### WHAT TO WORK ON
Each line of the listing below containing the word "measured" should be returned.

### DATA
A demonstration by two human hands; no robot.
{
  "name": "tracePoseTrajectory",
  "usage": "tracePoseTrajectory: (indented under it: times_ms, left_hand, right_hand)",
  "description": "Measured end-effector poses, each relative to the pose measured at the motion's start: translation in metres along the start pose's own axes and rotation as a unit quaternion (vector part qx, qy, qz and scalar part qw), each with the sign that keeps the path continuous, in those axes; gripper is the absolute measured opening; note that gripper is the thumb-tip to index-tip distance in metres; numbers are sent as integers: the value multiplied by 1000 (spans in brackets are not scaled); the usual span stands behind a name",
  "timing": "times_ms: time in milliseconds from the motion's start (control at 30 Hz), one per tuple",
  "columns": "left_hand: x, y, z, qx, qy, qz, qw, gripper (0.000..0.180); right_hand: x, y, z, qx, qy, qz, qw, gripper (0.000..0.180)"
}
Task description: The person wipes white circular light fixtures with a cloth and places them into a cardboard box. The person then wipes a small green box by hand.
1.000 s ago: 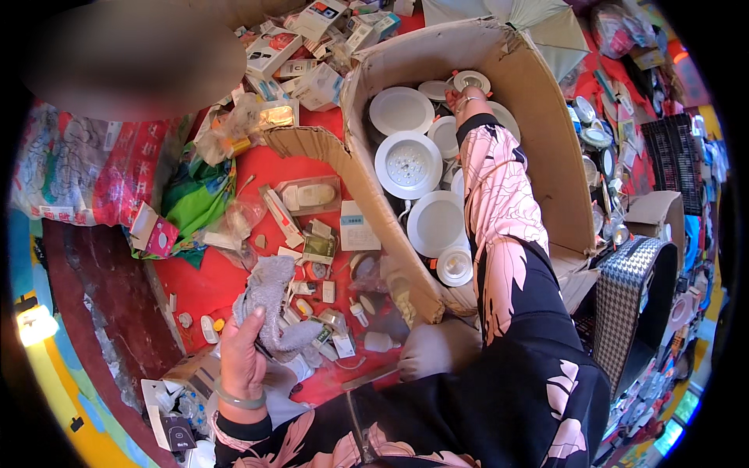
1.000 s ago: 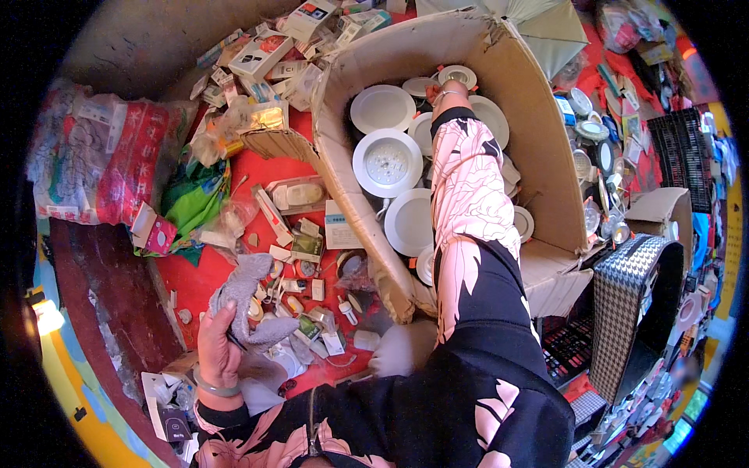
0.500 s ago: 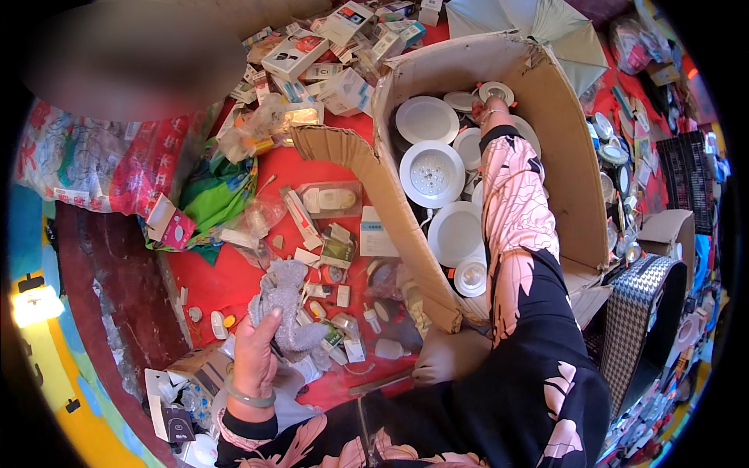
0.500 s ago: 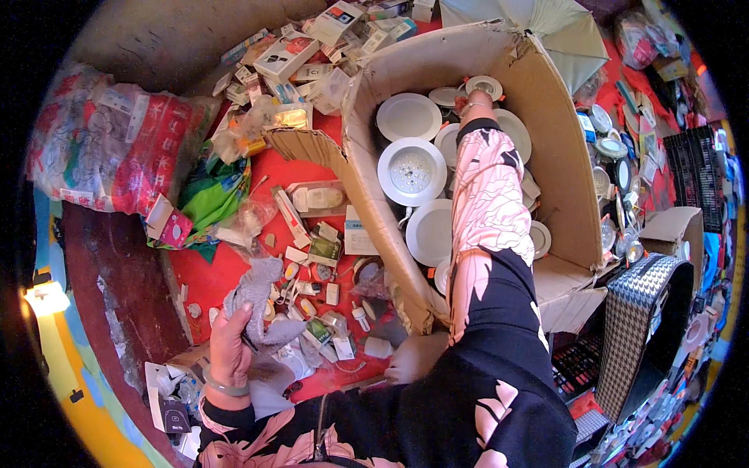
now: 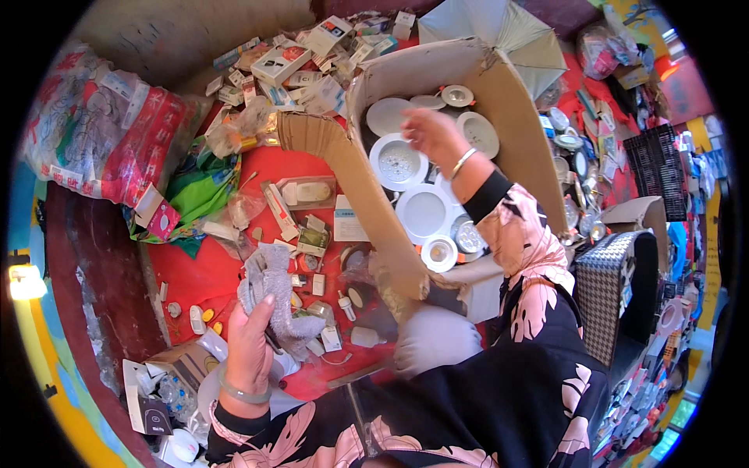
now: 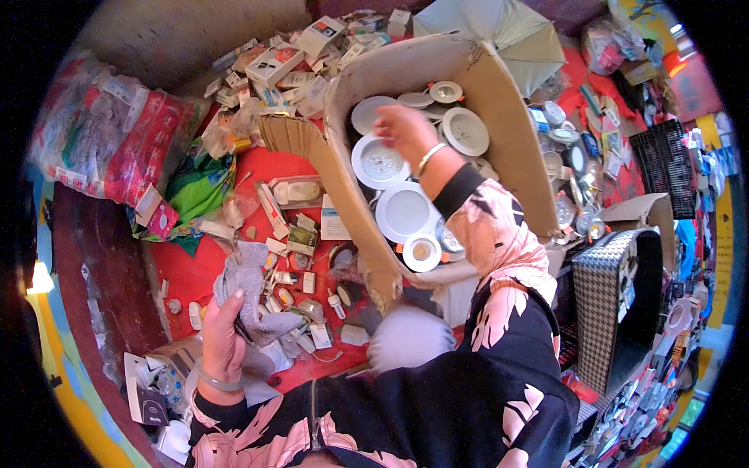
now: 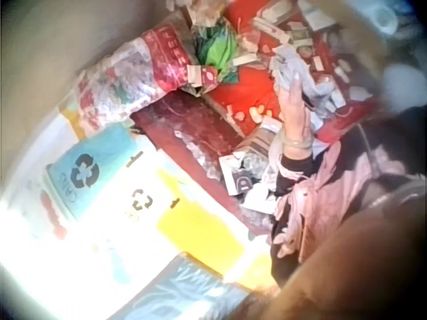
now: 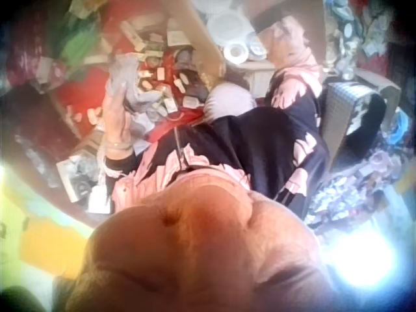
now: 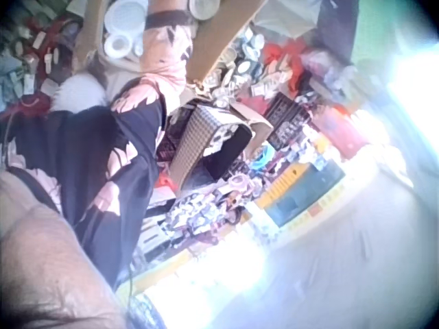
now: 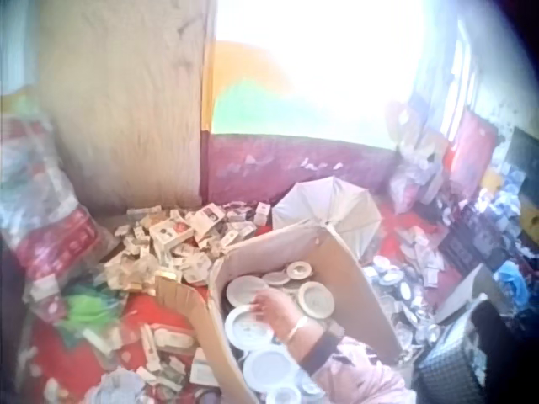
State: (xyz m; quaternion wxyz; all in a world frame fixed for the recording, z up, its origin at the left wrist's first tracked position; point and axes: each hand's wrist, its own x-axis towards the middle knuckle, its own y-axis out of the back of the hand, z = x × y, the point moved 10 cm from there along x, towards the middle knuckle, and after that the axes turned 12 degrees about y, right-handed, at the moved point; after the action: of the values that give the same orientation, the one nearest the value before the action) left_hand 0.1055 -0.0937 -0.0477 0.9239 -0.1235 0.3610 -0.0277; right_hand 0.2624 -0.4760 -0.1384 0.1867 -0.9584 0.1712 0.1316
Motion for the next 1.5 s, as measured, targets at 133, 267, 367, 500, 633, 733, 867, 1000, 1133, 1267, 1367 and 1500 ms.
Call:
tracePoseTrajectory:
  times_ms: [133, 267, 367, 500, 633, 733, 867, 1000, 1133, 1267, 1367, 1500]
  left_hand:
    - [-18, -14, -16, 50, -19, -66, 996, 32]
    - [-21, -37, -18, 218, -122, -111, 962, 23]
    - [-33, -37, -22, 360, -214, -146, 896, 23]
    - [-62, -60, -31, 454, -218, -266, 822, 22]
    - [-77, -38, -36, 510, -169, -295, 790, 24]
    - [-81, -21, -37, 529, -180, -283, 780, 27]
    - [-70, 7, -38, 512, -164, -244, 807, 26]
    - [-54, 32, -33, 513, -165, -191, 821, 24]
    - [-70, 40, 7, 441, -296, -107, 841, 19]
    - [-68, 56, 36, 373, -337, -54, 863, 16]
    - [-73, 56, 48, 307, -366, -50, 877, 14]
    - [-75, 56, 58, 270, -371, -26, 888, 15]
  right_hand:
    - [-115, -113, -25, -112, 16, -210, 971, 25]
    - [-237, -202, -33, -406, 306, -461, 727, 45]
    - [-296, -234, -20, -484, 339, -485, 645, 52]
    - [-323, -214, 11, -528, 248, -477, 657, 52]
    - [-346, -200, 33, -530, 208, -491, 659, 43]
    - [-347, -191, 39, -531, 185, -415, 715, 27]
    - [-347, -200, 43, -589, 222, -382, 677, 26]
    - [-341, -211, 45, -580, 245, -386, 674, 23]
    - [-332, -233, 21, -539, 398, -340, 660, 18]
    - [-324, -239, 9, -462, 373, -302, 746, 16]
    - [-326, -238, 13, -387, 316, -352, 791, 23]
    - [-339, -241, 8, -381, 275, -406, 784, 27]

### RESPONSE FOR THIS EXERCISE
  "description": "Measured end-effector poses, each relative to the pose measured at the motion's start: translation in metres along the start pose's own axes and rotation as a unit quaternion (vector part qx, qy, qz and scalar part qw), each with the sign that keeps the path continuous, in those axes; gripper is the absolute measured opening; note that gripper is the thumb-tip to index-tip distance in metres; numbers are sent as integers: the value multiplied by 1000 (spans in brackets are not scaled); the usual span stands behind a name",
Motion for the next 1.5 s, as measured, targets at 133, 267, 367, 500, 633, 733, 867, 1000, 1133, 1267, 1367 and 1500 ms.

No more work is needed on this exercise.